Naheliegend, dass ein Tagungsband im Auftrag der Diplomatie eher dramatische Zeitetappen wählt, beginnend mit dem Ersten Weltkrieg, als es die beiden Staaten noch gar nicht gab. Vielfach zum ersten und auch schon zum letzten Mal lernten da die Soldaten der k.u.k.Armee die Dimensionen ihres Staates, die landschaftlichen und volkskulturellen Besonderheiten seines Ostens kennen; während Flüchtlinge, aus der Kampfzone Galizien evakuiert, Bekanntschaft mit Menschen und Gebiet des heutigen Österreich machten, und schließlich sich vornehmlich von dort wieder in die Herkunftsregion verabschiedeten.

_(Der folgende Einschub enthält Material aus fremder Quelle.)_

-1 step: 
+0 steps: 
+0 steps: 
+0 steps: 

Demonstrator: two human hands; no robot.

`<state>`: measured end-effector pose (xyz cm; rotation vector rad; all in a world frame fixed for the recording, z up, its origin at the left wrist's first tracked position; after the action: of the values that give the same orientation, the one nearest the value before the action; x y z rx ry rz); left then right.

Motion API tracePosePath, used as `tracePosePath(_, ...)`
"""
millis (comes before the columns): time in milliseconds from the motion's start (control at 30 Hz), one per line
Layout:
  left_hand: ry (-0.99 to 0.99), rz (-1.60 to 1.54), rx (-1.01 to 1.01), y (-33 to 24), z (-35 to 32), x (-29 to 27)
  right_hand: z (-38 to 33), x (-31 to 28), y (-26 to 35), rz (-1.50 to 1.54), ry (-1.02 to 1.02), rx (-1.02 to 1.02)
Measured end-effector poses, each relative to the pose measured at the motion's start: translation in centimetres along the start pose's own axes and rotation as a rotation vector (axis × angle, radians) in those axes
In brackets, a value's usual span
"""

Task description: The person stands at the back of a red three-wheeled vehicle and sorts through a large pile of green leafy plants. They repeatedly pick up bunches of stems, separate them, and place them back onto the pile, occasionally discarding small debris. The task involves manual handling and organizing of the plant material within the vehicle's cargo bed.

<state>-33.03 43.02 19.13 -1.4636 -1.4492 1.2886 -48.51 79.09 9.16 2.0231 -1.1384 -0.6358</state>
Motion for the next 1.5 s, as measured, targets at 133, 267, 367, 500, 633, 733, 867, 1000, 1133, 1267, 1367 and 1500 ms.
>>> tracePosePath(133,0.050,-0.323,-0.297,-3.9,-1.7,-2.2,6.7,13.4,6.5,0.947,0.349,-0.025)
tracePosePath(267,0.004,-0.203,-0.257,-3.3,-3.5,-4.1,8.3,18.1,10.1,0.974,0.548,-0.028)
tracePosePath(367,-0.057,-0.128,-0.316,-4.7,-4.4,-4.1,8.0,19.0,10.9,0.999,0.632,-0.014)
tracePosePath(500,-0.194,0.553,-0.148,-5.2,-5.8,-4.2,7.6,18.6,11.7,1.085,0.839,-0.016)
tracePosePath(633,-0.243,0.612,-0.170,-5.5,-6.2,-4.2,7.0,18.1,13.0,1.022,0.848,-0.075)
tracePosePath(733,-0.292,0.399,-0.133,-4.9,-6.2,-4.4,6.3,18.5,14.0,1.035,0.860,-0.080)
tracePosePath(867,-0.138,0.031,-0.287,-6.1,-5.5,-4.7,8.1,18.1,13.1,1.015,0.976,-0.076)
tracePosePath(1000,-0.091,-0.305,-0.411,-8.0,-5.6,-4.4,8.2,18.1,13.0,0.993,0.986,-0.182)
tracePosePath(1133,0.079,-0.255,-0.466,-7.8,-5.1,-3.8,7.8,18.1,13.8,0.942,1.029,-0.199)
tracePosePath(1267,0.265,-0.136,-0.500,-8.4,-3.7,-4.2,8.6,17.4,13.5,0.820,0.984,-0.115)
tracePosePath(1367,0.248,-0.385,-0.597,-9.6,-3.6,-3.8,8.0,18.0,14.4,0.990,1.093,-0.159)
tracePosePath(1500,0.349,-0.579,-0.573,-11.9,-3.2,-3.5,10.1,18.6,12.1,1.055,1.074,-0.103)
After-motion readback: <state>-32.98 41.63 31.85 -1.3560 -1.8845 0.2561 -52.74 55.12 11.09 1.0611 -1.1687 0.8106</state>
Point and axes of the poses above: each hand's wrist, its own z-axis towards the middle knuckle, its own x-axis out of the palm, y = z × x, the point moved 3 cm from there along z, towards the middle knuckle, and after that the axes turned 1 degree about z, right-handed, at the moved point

Perhorreszierend gestaltete sich, ja oft tödlich endete der Aufenthalt von Menschen aus dem okkupierten Polen in der ‚Ostmark‘ als Teil des (‚Dritten‘) Deutschen Reichs, sei es als KZ-Häftlinge, als Zwangsarbeiterinnen oder/und als, notgedrungen, rekrutierte Arbeitskräfte. Wenig dramatisch verliefen hingegen die Relationen ‚Polen-Österreich‘ in der paktiert stabilen Phase diesseits und jenseits des ‚Eiserenen Vorhangs‘, wo die bevorzugt ökonomischen Anbahnungen tatsächlich auch einen Beitrag zur propagierten ‚Entspannung‘ im ‚Kalten Krieg‘ lieferten. Die dafür maßgeblichen 70er-Jahre bilden einen Schwerpunkt des Bandes. Die mehr oder weniger florierende Kooperation der beiden Staaten endete mit der ‚polnischen Krise‘ (1980/81 Massenstreiks der Gewerkschaft ‚Solidarność‘; ‚Kriegsrecht‘), die Österreich als eines der Hauptgläubigerländer von Krediten an Polen sowie Destination von Fluchtbewegungen aus Polen empfindlich traf.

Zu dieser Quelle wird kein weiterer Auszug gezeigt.